Could you copy the whole listing below exactly as written?

########################################

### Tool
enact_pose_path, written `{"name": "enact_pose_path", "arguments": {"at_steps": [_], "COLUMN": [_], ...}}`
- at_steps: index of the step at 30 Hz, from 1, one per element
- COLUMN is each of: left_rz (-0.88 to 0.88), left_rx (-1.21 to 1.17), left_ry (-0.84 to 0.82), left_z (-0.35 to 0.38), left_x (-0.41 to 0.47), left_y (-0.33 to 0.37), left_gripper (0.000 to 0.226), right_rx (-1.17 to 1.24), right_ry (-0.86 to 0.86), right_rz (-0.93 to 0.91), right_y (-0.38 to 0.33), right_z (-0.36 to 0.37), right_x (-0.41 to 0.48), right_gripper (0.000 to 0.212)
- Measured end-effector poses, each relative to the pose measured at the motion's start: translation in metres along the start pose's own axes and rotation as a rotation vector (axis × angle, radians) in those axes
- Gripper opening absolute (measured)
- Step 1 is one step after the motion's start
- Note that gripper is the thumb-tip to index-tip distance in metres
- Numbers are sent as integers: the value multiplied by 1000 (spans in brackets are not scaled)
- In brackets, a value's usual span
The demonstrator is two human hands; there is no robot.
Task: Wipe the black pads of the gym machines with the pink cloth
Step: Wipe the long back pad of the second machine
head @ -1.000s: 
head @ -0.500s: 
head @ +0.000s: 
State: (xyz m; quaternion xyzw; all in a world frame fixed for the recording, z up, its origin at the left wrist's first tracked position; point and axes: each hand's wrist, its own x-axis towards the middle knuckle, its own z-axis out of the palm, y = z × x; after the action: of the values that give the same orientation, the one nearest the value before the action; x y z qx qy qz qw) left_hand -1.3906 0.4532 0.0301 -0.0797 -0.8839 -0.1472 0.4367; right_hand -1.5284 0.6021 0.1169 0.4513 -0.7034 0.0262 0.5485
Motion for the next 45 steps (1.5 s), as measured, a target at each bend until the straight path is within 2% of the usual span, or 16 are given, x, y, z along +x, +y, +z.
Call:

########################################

### Solution below
### Tool
enact_pose_path, written `{"name": "enact_pose_path", "arguments": {"at_steps": [_], "COLUMN": [_], ...}}`
- at_steps: index of the step at 30 Hz, from 1, one per element
- COLUMN is each of: left_rz (-0.88 to 0.88), left_rx (-1.21 to 1.17), left_ry (-0.84 to 0.82), left_z (-0.35 to 0.38), left_x (-0.41 to 0.47), left_y (-0.33 to 0.37), left_gripper (0.000 to 0.226), right_rx (-1.17 to 1.24), right_ry (-0.86 to 0.86), right_rz (-0.93 to 0.91), right_y (-0.38 to 0.33), right_z (-0.36 to 0.37), right_x (-0.41 to 0.48), right_gripper (0.000 to 0.212)
- Measured end-effector poses, each relative to the pose measured at the motion's start: translation in metres along the start pose's own axes and rotation as a rotation vector (axis × angle, radians) in those axes
- Gripper opening absolute (measured)
- Step 1 is one step after the motion's start
- Note that gripper is the thumb-tip to index-tip distance in metres
- Numbers are sent as integers: the value multiplied by 1000 (spans in brackets are not scaled)
- In brackets, a value's usual span
The demonstrator is two human hands; there is no robot.
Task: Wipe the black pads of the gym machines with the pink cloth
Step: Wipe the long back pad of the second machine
head @ -1.000s: 
head @ -0.500s: 
head @ +0.000s: 
State: (xyz m; quaternion xyzw; all in a world frame fixed for the recording, z up, its origin at the left wrist's first tracked position; point and axes: each hand's wrist, its own x-axis towards the middle knuckle, its own z-axis out of the palm, y = z × x; after the action: of the values that give the same orientation, the one nearest the value before the action; x y z qx qy qz qw) left_hand -1.3906 0.4532 0.0301 -0.0797 -0.8839 -0.1472 0.4367; right_hand -1.5284 0.6021 0.1169 0.4513 -0.7034 0.0262 0.5485
Motion for the next 45 steps (1.5 s), as measured, a target at each bend until the straight path is within 2% of the usual span, or 16 are given, x, y, z along +x, +y, +z.
Call:

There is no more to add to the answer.